BRIEF :: Below are records with pictures. Reproduce exactly the lines from the line with "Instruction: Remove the" to the line with "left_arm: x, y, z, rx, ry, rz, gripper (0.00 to", inclusive, and leave each picture out.

THE DATA ::
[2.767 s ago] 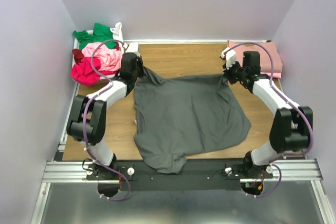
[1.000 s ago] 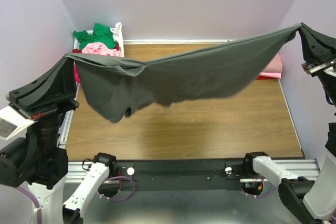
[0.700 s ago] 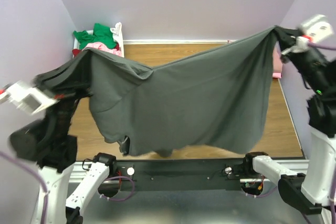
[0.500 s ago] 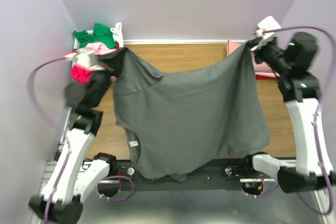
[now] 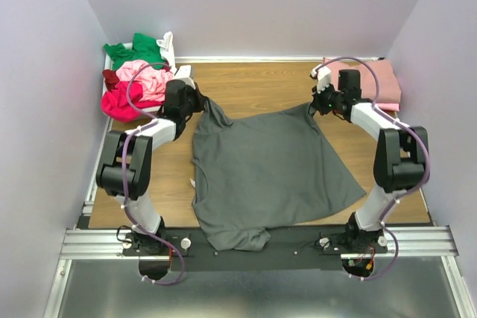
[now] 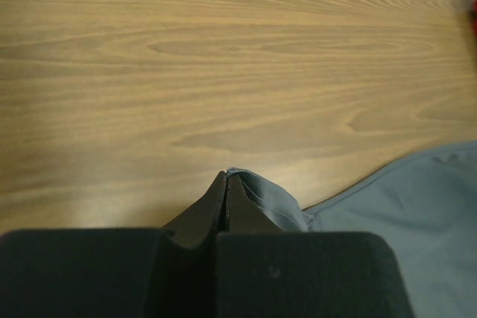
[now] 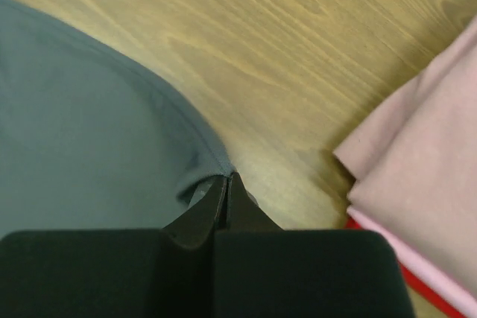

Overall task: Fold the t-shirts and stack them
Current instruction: Flatten the tshirt out

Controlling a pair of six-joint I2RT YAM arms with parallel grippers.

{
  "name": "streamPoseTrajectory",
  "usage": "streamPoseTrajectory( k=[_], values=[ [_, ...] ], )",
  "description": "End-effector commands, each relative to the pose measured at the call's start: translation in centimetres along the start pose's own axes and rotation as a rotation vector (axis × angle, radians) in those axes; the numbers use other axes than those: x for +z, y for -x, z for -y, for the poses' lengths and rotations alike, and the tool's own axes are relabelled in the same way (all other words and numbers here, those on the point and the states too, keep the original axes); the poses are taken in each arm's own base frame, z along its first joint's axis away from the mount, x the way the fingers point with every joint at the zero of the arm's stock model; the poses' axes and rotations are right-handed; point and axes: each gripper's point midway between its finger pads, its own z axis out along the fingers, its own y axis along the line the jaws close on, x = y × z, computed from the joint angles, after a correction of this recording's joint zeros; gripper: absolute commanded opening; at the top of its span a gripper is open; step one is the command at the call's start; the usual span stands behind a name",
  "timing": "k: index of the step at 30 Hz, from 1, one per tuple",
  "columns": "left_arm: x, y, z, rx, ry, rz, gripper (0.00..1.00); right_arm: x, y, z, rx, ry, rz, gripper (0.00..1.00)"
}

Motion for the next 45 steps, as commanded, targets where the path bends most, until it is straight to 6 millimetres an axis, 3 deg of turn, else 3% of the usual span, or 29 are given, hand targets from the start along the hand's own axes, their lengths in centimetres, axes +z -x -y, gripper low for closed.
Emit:
streamPoseTrajectory(
  k=[1, 2, 3, 8, 12, 14, 19, 21, 22, 24, 25, 26, 27, 28, 30, 31, 33, 34, 35, 36, 37, 39, 40, 43, 45],
  values=[
    [2.3, 3.4, -0.9, 0.014, 0.057, 0.059, 0.0, 3.1, 2.5, 3.1, -0.029, -0.063, 0.079, 0.01],
    [2.6, 3.1, -1.5, 0.023, 0.084, 0.041, 0.0, 3.3, 3.0, 3.9, -0.031, -0.088, 0.079, 0.01],
    [2.8, 3.3, -1.8, 0.03, 0.102, 0.036, 0.0, 3.8, 2.1, 4.0, -0.024, -0.093, 0.058, 0.0],
    [2.9, 6.0, -2.0, 0.058, 0.142, 0.093, 0.0, 4.3, 2.5, 5.6, -0.014, -0.152, 0.05, 0.0],
    [3.9, 5.3, -2.6, 0.082, 0.159, 0.039, 0.0, 4.2, 2.8, 6.4, -0.005, -0.192, 0.045, 0.0],
    [3.2, 6.1, -2.8, 0.083, 0.174, 0.068, 0.0, 3.7, 3.4, 6.4, -0.01, -0.194, 0.058, 0.0],
    [0.2, 8.9, -1.0, 0.121, 0.122, 0.162, 0.0, 2.0, 5.4, 5.1, -0.05, -0.139, 0.115, 0.01],
    [-0.6, 9.5, -0.1, 0.135, 0.083, 0.167, 0.0, 0.5, 6.9, 4.2, -0.08, -0.111, 0.157, 0.0],
    [-2.0, 10.5, 0.8, 0.139, 0.063, 0.198, 0.0, -0.3, 7.1, 3.5, -0.081, -0.088, 0.154, 0.0],
    [-4.0, 12.3, 1.9, 0.143, 0.033, 0.257, 0.0, -3.5, 10.0, 2.5, -0.123, -0.074, 0.215, 0.0],
    [-6.6, 13.9, 3.1, 0.143, 0.006, 0.314, 0.0, -4.8, 10.3, 1.9, -0.138, -0.064, 0.209, 0.0],
    [-8.2, 15.0, 4.0, 0.146, -0.019, 0.351, 0.0, -7.7, 12.8, 1.3, -0.179, -0.081, 0.261, 0.01],
    [-9.9, 16.3, 4.8, 0.145, -0.038, 0.398, 0.0, -9.4, 13.9, 1.0, -0.213, -0.09, 0.28, 0.0],
    [-13.6, 18.3, 6.3, 0.149, -0.073, 0.481, 0.0, -11.4, 15.3, 0.7, -0.226, -0.094, 0.288, 0.0],
    [-17.7, 20.4, 8.1, 0.153, -0.126, 0.579, 0.0, -15.1, 18.0, 0.2, -0.259, -0.11, 0.316, 0.0],
    [-21.9, 22.3, 9.7, 0.162, -0.169, 0.67, 0.0, -18.7, 20.3, -0.5, -0.277, -0.125, 0.356, 0.01],
    [-26.1, 23.9, 11.1, 0.163, -0.209, 0.753, 0.0, -22.2, 22.4, -1.5, -0.303, -0.138, 0.41, 0.0],
    [-30.4, 25.5, 12.3, 0.167, -0.238, 0.846, 0.0, -24.9, 23.2, -2.5, -0.312, -0.141, 0.431, 0.0],
    [-32.5, 26.2, 12.9, 0.163, -0.257, 0.884, 0.0, -27.9, 25.4, -3.0, -0.337, -0.164, 0.487, 0.01],
    [-34.3, 26.6, 13.4, 0.161, -0.273, 0.914, 0.0, -29.7, 25.9, -3.8, -0.347, -0.164, 0.501, 0.01],
    [-38.1, 27.8, 14.4, 0.165, -0.3, 0.991, 0.0, -32.0, 26.7, -4.5, -0.371, -0.184, 0.538, 0.01],
    [-41.6, 28.7, 15.6, 0.164, -0.344, 1.051, 0.0, -36.3, 28.5, -5.5, -0.427, -0.237, 0.61, 0.0],
    [-44.5, 29.6, 16.4, 0.171, -0.372, 1.11, 0.0, -38.3, 28.8, -6.3, -0.451, -0.256, 0.64, 0.0],
    [-49.1, 31.0, 18.2, 0.187, -0.436, 1.185, 0.0, -42.0, 29.7, -7.3, -0.498, -0.313, 0.697, 0.01],
    [-50.8, 31.5, 19.2, 0.193, -0.477, 1.205, 0.0, -43.6, 29.8, -7.7, -0.51, -0.345, 0.719, 0.01]
  ],
)
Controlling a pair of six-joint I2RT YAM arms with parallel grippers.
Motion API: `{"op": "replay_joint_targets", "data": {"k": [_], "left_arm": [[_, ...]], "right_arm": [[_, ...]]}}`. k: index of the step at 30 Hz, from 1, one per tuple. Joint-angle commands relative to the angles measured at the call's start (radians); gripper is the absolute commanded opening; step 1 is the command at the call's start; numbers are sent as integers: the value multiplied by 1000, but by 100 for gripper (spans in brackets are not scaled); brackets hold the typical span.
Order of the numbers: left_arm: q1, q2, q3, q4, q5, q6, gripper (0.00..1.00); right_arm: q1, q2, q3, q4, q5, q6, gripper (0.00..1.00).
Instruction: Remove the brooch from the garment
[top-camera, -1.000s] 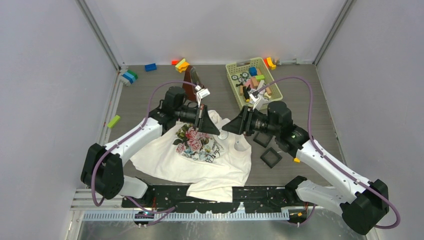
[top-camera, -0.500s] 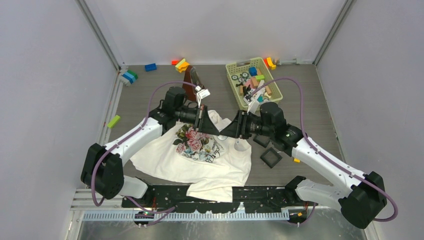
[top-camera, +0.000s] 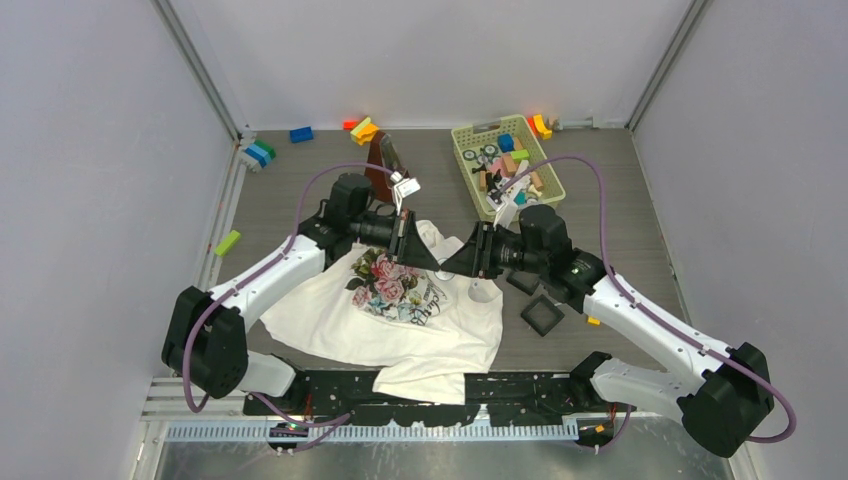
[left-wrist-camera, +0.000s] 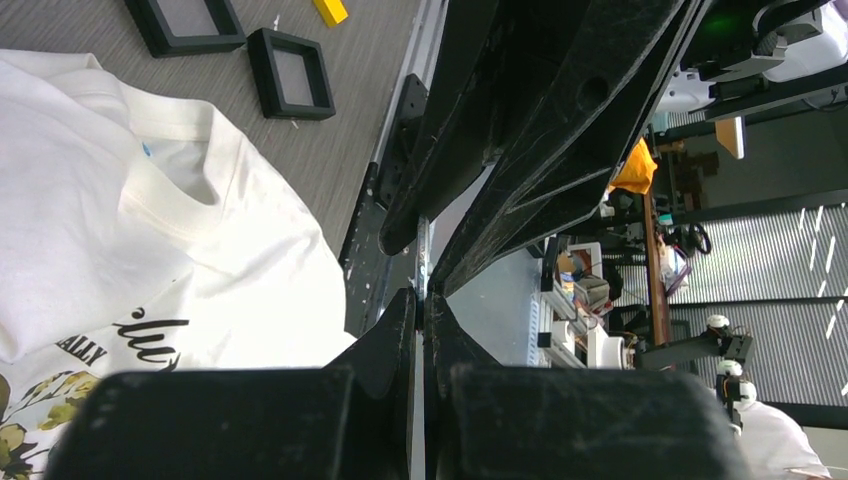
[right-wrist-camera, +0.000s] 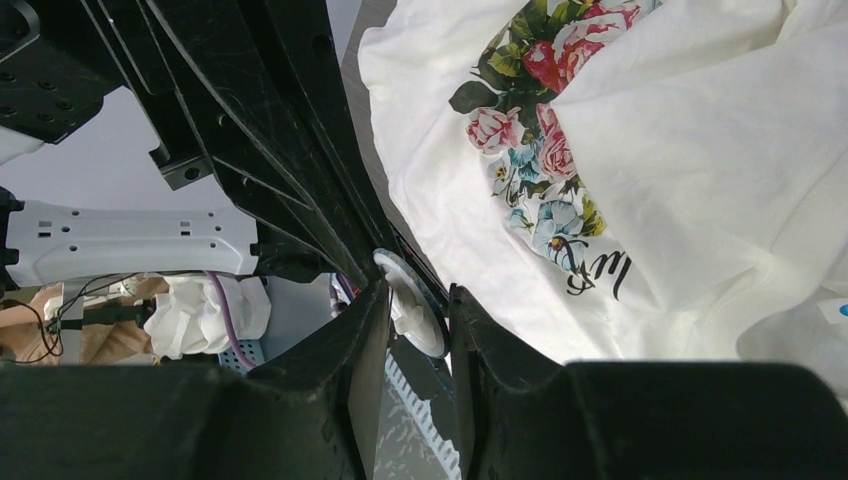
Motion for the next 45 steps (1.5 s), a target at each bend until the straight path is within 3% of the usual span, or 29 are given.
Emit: {"op": "replay_joint_targets", "data": {"k": [1,7,16,22,32,45], "left_arm": [[-7,-13,25,98,59,-59,0],[-8,-15,-30,330,98,-237,0],[-23,-16,-62,467,50,-392,0],[-44,10,-82,649,36,-545,0],[-71,31,-116,762,-74,-684,0],[-97,37,-159,761,-192,-661,0]], "right_arm": [[5,-15,20,31,-14,-25,32],[5,-28,1,77,-35,-14,27],[6,-42,-17,126,-28,-2,21],[6,-42,-26,128,-12,-5,18],[16,-65,-62,188,82,-8,13],[32,-30,-77,276,132,57,16]]}}
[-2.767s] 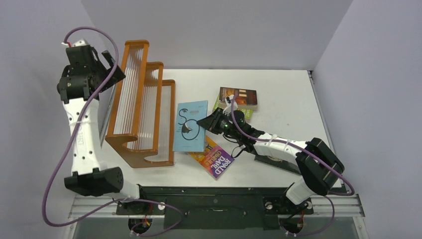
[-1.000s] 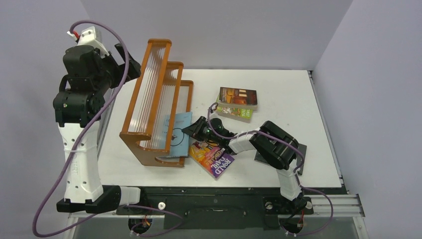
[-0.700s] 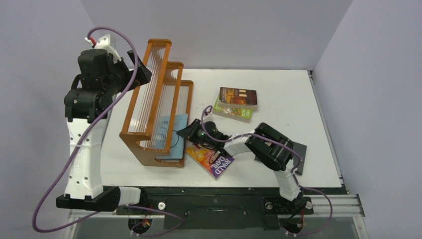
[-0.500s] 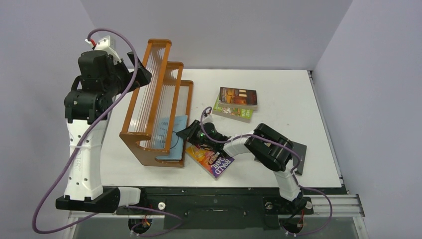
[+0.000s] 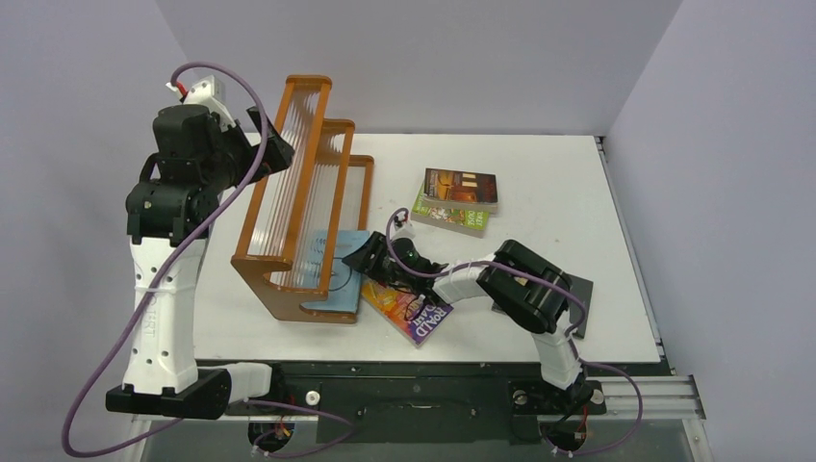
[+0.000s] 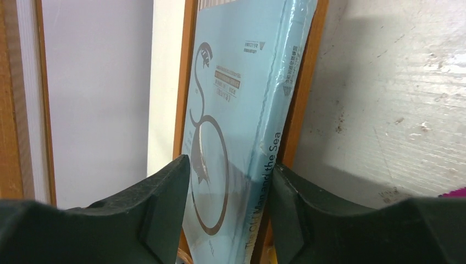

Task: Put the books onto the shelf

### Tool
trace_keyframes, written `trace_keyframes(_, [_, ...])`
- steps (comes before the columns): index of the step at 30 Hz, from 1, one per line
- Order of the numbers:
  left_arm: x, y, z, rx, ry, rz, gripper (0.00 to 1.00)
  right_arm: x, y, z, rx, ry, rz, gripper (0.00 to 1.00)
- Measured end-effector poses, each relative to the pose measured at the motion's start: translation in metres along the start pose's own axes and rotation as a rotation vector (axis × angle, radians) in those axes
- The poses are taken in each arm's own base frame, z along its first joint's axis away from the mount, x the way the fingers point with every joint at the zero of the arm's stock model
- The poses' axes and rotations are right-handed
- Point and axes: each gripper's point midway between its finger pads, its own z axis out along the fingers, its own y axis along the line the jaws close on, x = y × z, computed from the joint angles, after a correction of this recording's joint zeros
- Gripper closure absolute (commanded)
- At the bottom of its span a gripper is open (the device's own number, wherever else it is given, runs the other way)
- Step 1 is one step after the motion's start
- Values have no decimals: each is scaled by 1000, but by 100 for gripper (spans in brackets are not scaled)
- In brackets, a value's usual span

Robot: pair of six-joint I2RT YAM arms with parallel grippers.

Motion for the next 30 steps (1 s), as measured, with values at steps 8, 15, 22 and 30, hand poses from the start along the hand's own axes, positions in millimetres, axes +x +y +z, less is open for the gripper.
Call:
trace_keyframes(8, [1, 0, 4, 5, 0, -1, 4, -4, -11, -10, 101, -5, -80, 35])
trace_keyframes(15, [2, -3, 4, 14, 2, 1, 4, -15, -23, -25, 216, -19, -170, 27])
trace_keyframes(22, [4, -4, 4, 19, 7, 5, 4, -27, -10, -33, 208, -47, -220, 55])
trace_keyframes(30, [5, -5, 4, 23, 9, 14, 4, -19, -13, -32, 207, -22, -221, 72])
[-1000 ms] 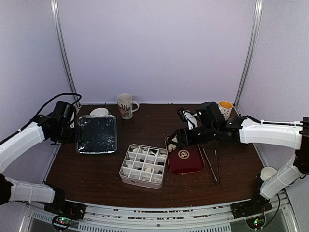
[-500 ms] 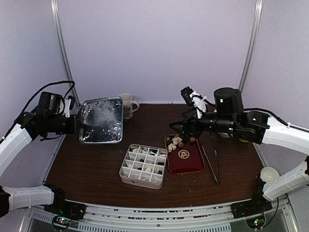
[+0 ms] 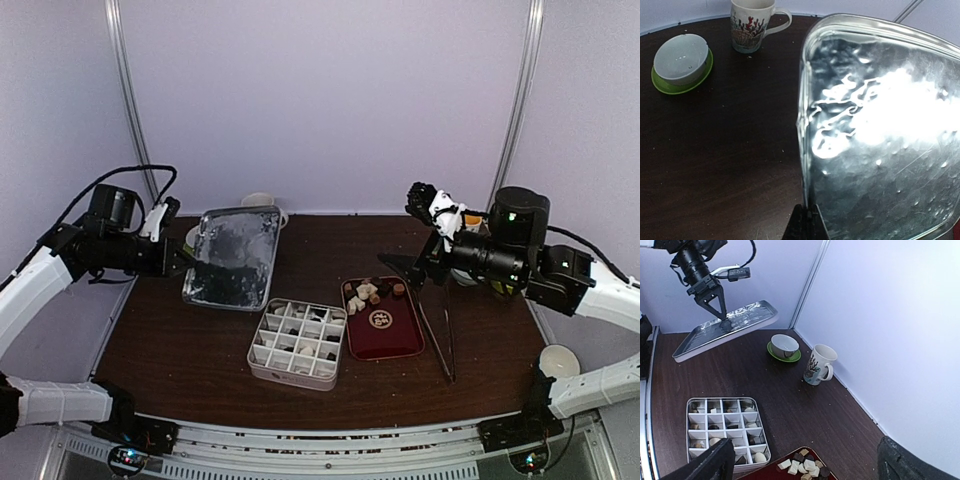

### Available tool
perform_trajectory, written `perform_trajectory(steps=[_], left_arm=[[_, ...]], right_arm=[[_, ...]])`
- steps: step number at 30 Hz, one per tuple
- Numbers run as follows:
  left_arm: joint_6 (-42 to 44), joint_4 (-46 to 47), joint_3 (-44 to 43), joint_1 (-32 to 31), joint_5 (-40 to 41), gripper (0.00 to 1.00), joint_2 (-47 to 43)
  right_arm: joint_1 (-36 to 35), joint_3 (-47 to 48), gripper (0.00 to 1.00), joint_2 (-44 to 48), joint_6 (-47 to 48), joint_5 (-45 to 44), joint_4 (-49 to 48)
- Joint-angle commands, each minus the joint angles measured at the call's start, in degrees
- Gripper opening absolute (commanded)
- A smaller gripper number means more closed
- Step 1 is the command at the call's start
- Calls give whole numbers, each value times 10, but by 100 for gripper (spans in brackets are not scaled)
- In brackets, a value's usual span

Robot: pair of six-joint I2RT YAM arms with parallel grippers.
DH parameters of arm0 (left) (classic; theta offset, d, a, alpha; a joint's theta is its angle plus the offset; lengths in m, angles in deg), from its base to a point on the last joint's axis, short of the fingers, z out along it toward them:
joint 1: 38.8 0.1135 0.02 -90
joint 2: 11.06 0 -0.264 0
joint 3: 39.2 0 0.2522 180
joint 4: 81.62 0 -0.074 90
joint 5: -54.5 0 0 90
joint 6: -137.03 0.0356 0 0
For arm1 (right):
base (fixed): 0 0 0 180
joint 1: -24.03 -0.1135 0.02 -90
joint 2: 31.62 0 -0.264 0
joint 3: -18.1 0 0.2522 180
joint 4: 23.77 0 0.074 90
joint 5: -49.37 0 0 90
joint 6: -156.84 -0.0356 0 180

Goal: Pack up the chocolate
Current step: Pick up the box lid from the center of the board, then pass from the left arm to the right

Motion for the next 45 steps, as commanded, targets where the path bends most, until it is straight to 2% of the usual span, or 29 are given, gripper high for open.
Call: perform_trajectory(steps=[1,12,24,45], left_arm=[[4,26,-25,-16,-32,0,15],[-7,-10,-80,-108,-10,0,94],[-20,-11,-92,-139,-21,0,131],[-30,-32,-99,-148,-31,0,145]], right_arm=[[-18,24,100,14,67,28,30],[-81,8,100,21,234,-60,61],[-100,-18,100,31,261,-94,49],[-110,-37,100,35,294,-106,28]])
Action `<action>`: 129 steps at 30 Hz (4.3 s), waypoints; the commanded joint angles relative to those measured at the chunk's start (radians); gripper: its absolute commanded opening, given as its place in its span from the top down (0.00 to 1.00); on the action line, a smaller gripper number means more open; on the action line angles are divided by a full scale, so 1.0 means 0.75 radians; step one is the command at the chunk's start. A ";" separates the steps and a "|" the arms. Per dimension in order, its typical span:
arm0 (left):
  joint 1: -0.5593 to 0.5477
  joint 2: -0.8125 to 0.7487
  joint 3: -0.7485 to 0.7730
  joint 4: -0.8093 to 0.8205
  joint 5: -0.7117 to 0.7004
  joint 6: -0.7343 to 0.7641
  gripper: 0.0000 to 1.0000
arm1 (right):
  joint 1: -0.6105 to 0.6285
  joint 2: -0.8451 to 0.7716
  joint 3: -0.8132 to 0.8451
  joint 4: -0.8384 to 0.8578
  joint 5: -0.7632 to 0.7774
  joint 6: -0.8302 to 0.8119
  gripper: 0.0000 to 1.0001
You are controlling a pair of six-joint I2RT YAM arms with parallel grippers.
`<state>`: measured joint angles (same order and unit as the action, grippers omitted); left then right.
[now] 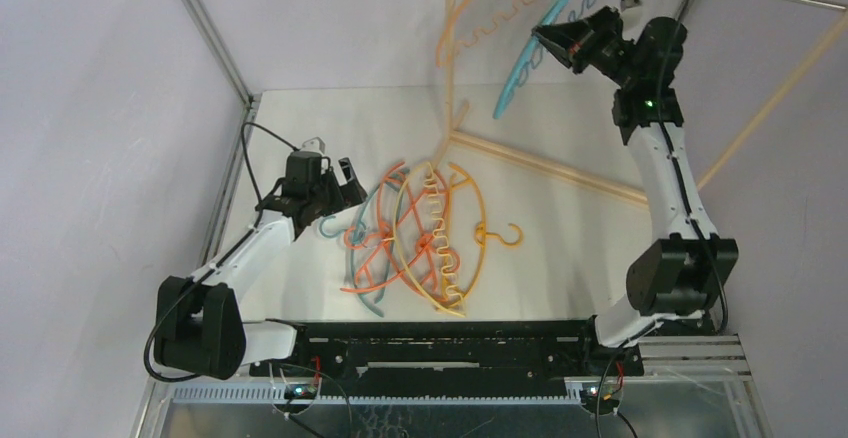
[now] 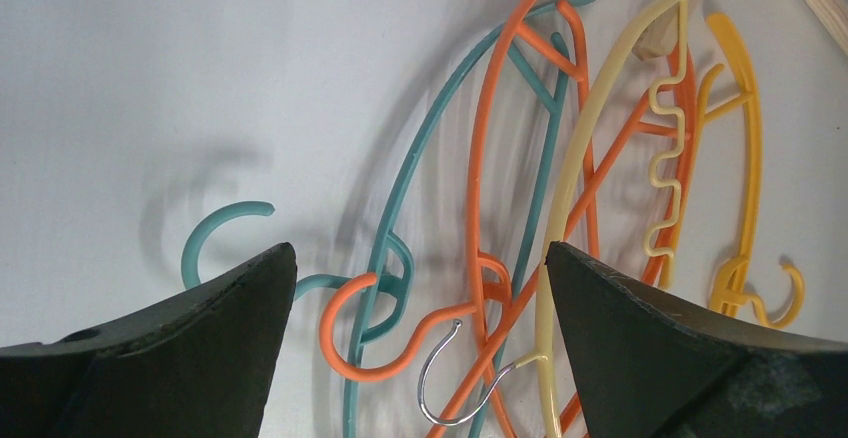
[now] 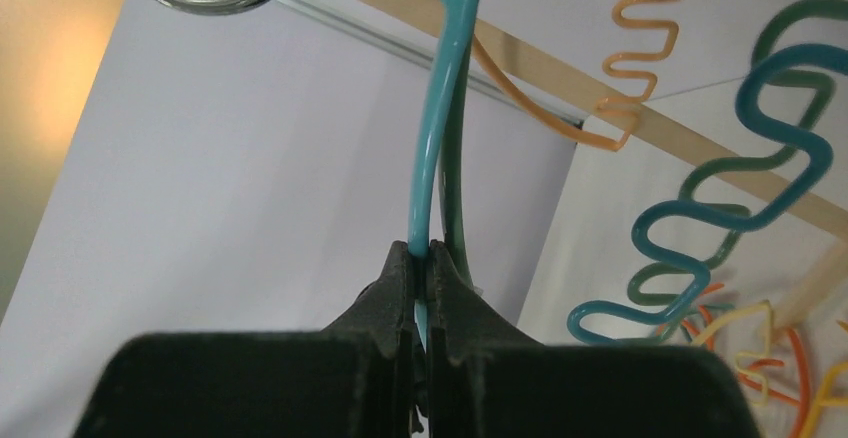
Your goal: Organize the hangers
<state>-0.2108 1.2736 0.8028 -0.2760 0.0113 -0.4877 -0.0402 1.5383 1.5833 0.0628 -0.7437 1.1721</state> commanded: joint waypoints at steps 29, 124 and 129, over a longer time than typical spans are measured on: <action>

RESPONSE ::
Instruction: Remove the brooch from the garment
[top-camera, -1.000s] 
[top-camera, -0.500s] 
[top-camera, +0.000s] 
[left-wrist-camera, +0.000s] 
[right-wrist-camera, +0.000s] 
Motion for the next 45 steps (1.5 s), a target at each bend until the straight path is within 3% of the usual span, or 29 are given.
Emit: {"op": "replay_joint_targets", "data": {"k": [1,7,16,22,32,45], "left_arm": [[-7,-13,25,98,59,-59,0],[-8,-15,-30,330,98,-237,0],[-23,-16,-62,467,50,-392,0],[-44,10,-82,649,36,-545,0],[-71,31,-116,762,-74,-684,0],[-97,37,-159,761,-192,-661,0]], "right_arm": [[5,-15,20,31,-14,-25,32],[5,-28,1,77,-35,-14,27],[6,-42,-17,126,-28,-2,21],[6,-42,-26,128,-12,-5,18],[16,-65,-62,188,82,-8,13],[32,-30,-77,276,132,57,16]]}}
[-2.767s] 
[-1.000s] 
[-0.700s] 
[-0.500s] 
[+0.000s] 
[+0.000s] 

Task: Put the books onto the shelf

### Tool
trace_keyframes, written `trace_keyframes(_, [_, ...])`
- steps (comes before the columns): index of the step at 30 Hz, from 1, one per line
- Order of the numbers:
  left_arm: x, y, z, rx, ry, rz, gripper (0.00 to 1.00)

The required output has been given in full.